A related discussion,
PVCs and arrythmias was started.
Trudy,
Thankyou for your comments. I am not all that happy about taking the amiodarone. I have liver problems and eye problems already. Apparently we are waiting til we cross a certain unacceptable side effects level (especially with the liver) before they take me off it. I wish there was something else, that is why I was asking about ablations. I just don't know what to do. To answer your question, I am taking 2 diuretics, spironolactone and lasix, because when I was taking lasix only it caused a real problem with my potassium, even with pot. supplements. So they put me on the spironolactone, but that doesn't work as well with acute fluid accumulations, which I get relatively often, so I take the lasix only when that happens. I take the spironolactone all the time. Thankyou you for the web site for people with a-fib. I intend to check it out.
Have a great day.
Midodrine
http://www.docguide.com/dg.nsf/PrintPrint/B489CD627ADD4A34852566480049B079
Drug Reduces Severity Of Sudden Drops In Blood Pressure
ST. PAUL, MN -- July 21, 1998 -- The drug midodrine can improve blood pressure in patients suffering from a disorder that causes blood pressure to plunge when a patient stands up, according to a study published in this month's issue of Neurology.

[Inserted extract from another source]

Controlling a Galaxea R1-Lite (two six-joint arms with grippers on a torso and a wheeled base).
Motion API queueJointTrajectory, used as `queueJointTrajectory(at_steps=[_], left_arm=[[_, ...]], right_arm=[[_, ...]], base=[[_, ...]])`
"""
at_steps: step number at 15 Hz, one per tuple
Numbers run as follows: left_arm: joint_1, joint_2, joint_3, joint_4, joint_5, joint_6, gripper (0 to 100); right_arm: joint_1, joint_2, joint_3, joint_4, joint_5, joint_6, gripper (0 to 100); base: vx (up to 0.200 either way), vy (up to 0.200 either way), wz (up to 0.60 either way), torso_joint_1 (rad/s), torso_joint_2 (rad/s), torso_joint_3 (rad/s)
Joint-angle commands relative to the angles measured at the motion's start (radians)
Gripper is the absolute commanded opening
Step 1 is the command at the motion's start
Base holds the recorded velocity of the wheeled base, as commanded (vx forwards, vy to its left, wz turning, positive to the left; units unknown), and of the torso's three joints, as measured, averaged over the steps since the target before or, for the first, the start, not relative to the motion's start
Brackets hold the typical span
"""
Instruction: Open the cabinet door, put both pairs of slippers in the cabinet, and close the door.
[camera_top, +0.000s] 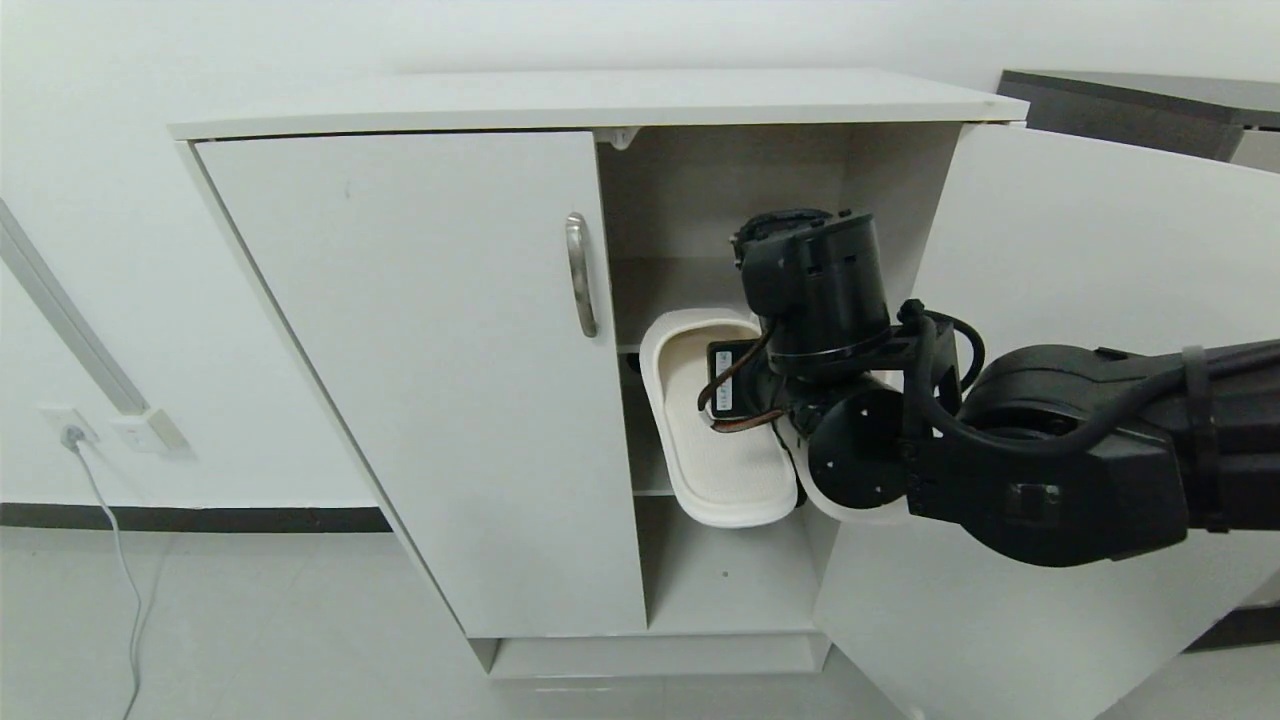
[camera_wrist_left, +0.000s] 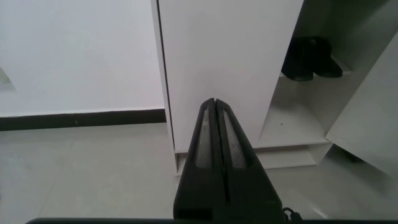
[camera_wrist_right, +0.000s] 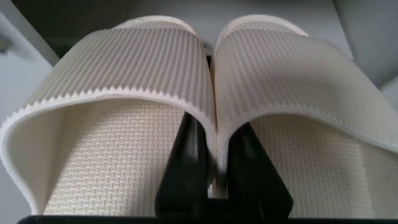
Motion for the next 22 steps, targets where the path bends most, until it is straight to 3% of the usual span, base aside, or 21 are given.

This study examined the use of midodrine in patients with the disorder, known as neurogenic orthostatic hypotension. Midodrine, the first drug approved by the United States Food and Drug Administration to treat orthostatic hypotension, constricts blood vessels and in turn increases blood pressure. This disorder can appear on its own or be associated with other disorders such as parkinsonism or diabetes.
"Some patients with this condition are afraid to leave home or even get out of bed in fear of fainting or passing out," said neurologist and study author Phillip Low, MD, of the Mayo Clinic in Rochester, MN. "By increasing blood pressure at times when patients need it, midodrine can help people lead a more normal life."
cn,
I would suggest you go to the afibsupport group at yahoo,
groups.yahoo.com/group/afibsupport as there are
a lot of folks there with experience as patients with afib, etc. and maybe we can make suggestions about meds or ablation results (there are mixed opinions about ablation for afib, many think it is not ready for prime time, which ablation for aflutter seems to be more successful. But there is also a danger with procedures.)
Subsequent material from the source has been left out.